DIRECTIONS FOR THIS TASK —
For the data that follows, return each line unchanged and drop the pictures.

GIVEN RECORDS —
BEGIN

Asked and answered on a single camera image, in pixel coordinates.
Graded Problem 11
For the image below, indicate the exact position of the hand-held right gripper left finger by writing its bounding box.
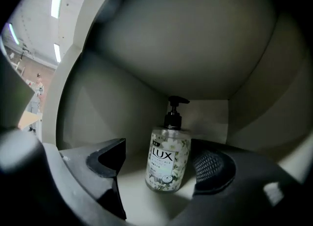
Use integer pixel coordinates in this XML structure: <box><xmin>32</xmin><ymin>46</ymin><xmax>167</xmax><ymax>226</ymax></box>
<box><xmin>41</xmin><ymin>137</ymin><xmax>128</xmax><ymax>226</ymax></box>

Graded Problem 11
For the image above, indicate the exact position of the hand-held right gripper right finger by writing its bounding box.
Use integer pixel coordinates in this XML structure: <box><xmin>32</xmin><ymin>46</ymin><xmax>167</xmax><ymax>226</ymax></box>
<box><xmin>168</xmin><ymin>138</ymin><xmax>308</xmax><ymax>226</ymax></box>

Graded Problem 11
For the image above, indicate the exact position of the floral clear pump bottle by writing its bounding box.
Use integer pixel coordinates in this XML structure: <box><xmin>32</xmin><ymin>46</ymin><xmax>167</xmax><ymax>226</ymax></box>
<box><xmin>144</xmin><ymin>95</ymin><xmax>191</xmax><ymax>194</ymax></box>

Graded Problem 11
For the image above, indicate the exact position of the beige metal locker cabinet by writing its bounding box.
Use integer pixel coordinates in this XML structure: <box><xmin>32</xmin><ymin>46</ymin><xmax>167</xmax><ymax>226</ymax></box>
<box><xmin>41</xmin><ymin>0</ymin><xmax>313</xmax><ymax>226</ymax></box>

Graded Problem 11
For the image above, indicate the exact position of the wooden table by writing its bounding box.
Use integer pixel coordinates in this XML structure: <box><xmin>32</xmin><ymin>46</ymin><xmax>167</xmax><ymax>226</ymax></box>
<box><xmin>19</xmin><ymin>111</ymin><xmax>44</xmax><ymax>131</ymax></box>

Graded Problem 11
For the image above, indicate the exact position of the short ceiling light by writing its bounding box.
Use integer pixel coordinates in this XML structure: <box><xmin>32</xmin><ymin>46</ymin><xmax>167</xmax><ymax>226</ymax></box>
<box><xmin>8</xmin><ymin>23</ymin><xmax>20</xmax><ymax>46</ymax></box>
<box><xmin>53</xmin><ymin>43</ymin><xmax>62</xmax><ymax>63</ymax></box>

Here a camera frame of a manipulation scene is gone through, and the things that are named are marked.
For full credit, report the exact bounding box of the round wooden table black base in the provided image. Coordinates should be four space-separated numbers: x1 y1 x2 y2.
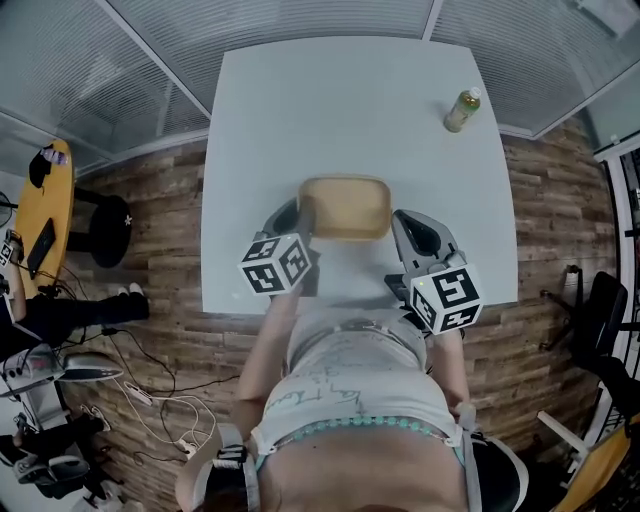
14 139 134 301

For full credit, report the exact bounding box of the white cable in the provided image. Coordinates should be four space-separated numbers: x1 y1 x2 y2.
122 379 216 456

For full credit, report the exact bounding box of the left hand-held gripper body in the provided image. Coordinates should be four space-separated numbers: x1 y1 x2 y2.
238 230 314 297

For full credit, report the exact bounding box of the teal bead necklace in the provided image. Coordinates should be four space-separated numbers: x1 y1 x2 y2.
272 413 451 446

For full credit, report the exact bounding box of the wooden table with white legs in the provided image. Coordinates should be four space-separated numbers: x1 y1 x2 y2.
537 409 640 512

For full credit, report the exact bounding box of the gray device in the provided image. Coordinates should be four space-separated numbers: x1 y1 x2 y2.
62 352 125 382

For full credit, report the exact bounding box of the person's left forearm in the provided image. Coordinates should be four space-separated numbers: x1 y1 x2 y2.
235 292 304 431

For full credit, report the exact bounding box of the white storage shelf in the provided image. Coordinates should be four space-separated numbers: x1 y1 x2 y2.
594 144 640 241

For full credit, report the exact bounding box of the black power cable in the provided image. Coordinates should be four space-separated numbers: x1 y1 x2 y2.
102 327 241 396

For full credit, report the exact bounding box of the gray harness strap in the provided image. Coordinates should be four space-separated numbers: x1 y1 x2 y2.
449 404 531 512
174 422 261 512

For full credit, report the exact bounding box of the black standing fan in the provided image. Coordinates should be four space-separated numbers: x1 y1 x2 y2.
0 192 20 226

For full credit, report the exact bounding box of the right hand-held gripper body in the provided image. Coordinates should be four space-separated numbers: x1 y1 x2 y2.
383 252 485 336

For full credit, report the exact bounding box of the person's neck and chest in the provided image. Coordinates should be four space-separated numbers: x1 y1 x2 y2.
254 429 471 512

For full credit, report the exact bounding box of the person's right forearm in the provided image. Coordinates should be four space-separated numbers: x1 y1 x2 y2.
427 329 474 416

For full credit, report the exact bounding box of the black office chair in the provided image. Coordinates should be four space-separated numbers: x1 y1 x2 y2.
539 264 640 431

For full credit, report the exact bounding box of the person's white printed shirt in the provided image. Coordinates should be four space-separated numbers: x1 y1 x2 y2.
252 304 464 451

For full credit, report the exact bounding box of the green tea bottle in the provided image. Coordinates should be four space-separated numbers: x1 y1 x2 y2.
443 86 483 134

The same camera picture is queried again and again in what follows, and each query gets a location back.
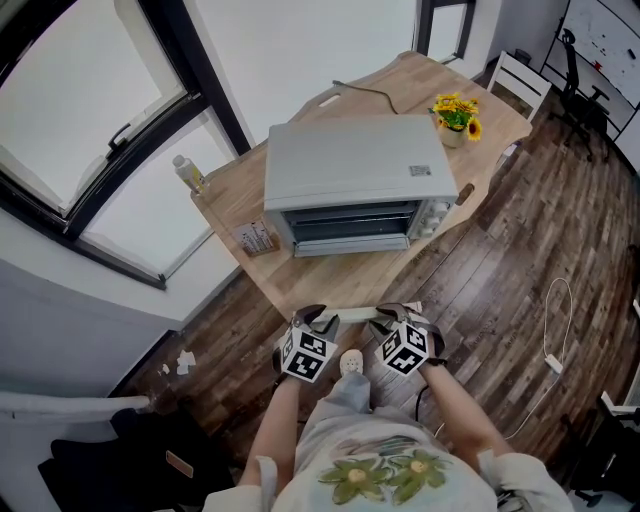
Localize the silver toaster oven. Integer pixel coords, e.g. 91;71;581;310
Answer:
263;114;460;259

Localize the person's white shoe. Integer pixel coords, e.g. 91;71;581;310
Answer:
338;349;366;377

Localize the potted sunflower bouquet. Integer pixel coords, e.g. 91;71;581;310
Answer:
427;91;484;150

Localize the person's grey trouser leg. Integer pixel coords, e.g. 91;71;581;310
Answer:
298;369;374;444

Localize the glass toaster oven door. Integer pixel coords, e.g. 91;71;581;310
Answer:
280;201;420;258

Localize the black bag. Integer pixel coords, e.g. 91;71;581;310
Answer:
36;406;237;512

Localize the clear plastic bottle yellow label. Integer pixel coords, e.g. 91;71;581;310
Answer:
171;154;209;197

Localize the person's right forearm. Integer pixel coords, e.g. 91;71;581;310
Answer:
422;361;517;464

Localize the person's left forearm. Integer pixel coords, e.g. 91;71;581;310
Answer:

END

EXERCISE ANSWER —
Asked and answered on a single camera image, in pixel coordinates.
Graded Problem 11
For the image below, indicate the exact position of the hand-held right gripper left finger by writing its bounding box.
Use integer pixel coordinates in this XML structure: <box><xmin>32</xmin><ymin>46</ymin><xmax>167</xmax><ymax>226</ymax></box>
<box><xmin>41</xmin><ymin>137</ymin><xmax>128</xmax><ymax>226</ymax></box>

Graded Problem 11
For the image above, indicate the exact position of the hand-held right gripper right finger by writing its bounding box.
Use integer pixel coordinates in this XML structure: <box><xmin>32</xmin><ymin>46</ymin><xmax>167</xmax><ymax>226</ymax></box>
<box><xmin>168</xmin><ymin>138</ymin><xmax>308</xmax><ymax>226</ymax></box>

Graded Problem 11
For the image above, indicate the exact position of the floral clear pump bottle by writing its bounding box.
Use integer pixel coordinates in this XML structure: <box><xmin>32</xmin><ymin>46</ymin><xmax>167</xmax><ymax>226</ymax></box>
<box><xmin>144</xmin><ymin>95</ymin><xmax>191</xmax><ymax>194</ymax></box>

Graded Problem 11
For the image above, indicate the exact position of the beige metal locker cabinet by writing its bounding box.
Use integer pixel coordinates in this XML structure: <box><xmin>32</xmin><ymin>46</ymin><xmax>167</xmax><ymax>226</ymax></box>
<box><xmin>41</xmin><ymin>0</ymin><xmax>313</xmax><ymax>226</ymax></box>

Graded Problem 11
For the image above, indicate the exact position of the wooden table by writing its bounding box.
Use integer pixel coordinates in this XML structure: <box><xmin>32</xmin><ymin>46</ymin><xmax>167</xmax><ymax>226</ymax></box>
<box><xmin>19</xmin><ymin>111</ymin><xmax>44</xmax><ymax>131</ymax></box>

Graded Problem 11
For the image above, indicate the exact position of the short ceiling light by writing its bounding box.
Use integer pixel coordinates in this XML structure: <box><xmin>32</xmin><ymin>46</ymin><xmax>167</xmax><ymax>226</ymax></box>
<box><xmin>8</xmin><ymin>23</ymin><xmax>20</xmax><ymax>46</ymax></box>
<box><xmin>53</xmin><ymin>43</ymin><xmax>62</xmax><ymax>63</ymax></box>

Here a camera frame of a manipulation scene is gone through, and the things that are named are marked.
For full credit, report the exact bounding box of the round wooden table black base in the provided image. Coordinates should be four space-separated numbers: x1 y1 x2 y2.
14 139 134 301

For full credit, report the exact bounding box of the white cable in the provided image. Coordinates should be four space-separated numbers: x1 y1 x2 y2.
122 379 216 456

For full credit, report the exact bounding box of the left hand-held gripper body in the provided image. Coordinates should be four space-separated numbers: x1 y1 x2 y2.
238 230 314 297

For full credit, report the exact bounding box of the teal bead necklace in the provided image. Coordinates should be four space-separated numbers: x1 y1 x2 y2.
272 413 451 446

For full credit, report the exact bounding box of the wooden table with white legs in the provided image. Coordinates should be four space-separated numbers: x1 y1 x2 y2.
537 409 640 512

For full credit, report the exact bounding box of the gray device in the provided image. Coordinates should be four space-separated numbers: x1 y1 x2 y2.
62 352 125 382

For full credit, report the exact bounding box of the person's left forearm in the provided image. Coordinates should be four space-separated numbers: x1 y1 x2 y2.
235 292 304 431

For full credit, report the exact bounding box of the white storage shelf in the provided image. Coordinates should be four space-separated numbers: x1 y1 x2 y2.
594 144 640 241

For full credit, report the exact bounding box of the black power cable in the provided image. Coordinates should be four space-separated numbers: x1 y1 x2 y2.
102 327 241 396

For full credit, report the exact bounding box of the gray harness strap in the provided image. Coordinates should be four space-separated numbers: x1 y1 x2 y2.
449 404 531 512
174 422 261 512

For full credit, report the exact bounding box of the black standing fan in the provided image. Coordinates should be four space-separated numbers: x1 y1 x2 y2.
0 192 20 226

For full credit, report the exact bounding box of the right hand-held gripper body in the provided image. Coordinates should be four space-separated numbers: x1 y1 x2 y2.
383 252 485 336

For full credit, report the exact bounding box of the person's neck and chest in the provided image. Coordinates should be four space-separated numbers: x1 y1 x2 y2.
254 429 471 512

For full credit, report the exact bounding box of the person's right forearm in the provided image. Coordinates should be four space-separated numbers: x1 y1 x2 y2.
427 329 474 416

For full credit, report the exact bounding box of the black office chair in the provided image. Coordinates should be four space-separated numbers: x1 y1 x2 y2.
539 264 640 431

For full credit, report the exact bounding box of the person's white printed shirt in the provided image. Coordinates should be four space-separated numbers: x1 y1 x2 y2.
252 304 464 451

For full credit, report the exact bounding box of the green tea bottle in the provided image. Coordinates should be four space-separated numbers: x1 y1 x2 y2.
443 86 483 134

The same camera picture is queried again and again in what follows, and each query gets a location back.
Localize the silver toaster oven. Integer pixel coords, e.g. 91;71;581;310
Answer:
263;114;460;259

Localize the person's white shoe. Integer pixel coords, e.g. 91;71;581;310
Answer:
338;349;366;377

Localize the potted sunflower bouquet. Integer pixel coords, e.g. 91;71;581;310
Answer:
427;91;484;150

Localize the person's grey trouser leg. Integer pixel coords, e.g. 91;71;581;310
Answer:
298;369;374;444

Localize the glass toaster oven door. Integer pixel coords, e.g. 91;71;581;310
Answer:
280;201;420;258

Localize the black bag. Integer pixel coords, e.g. 91;71;581;310
Answer:
36;406;237;512

Localize the clear plastic bottle yellow label. Integer pixel coords, e.g. 91;71;581;310
Answer:
171;154;209;197

Localize the person's right forearm. Integer pixel coords, e.g. 91;71;581;310
Answer:
422;361;517;464

Localize the person's left forearm. Integer pixel coords, e.g. 91;71;581;310
Answer:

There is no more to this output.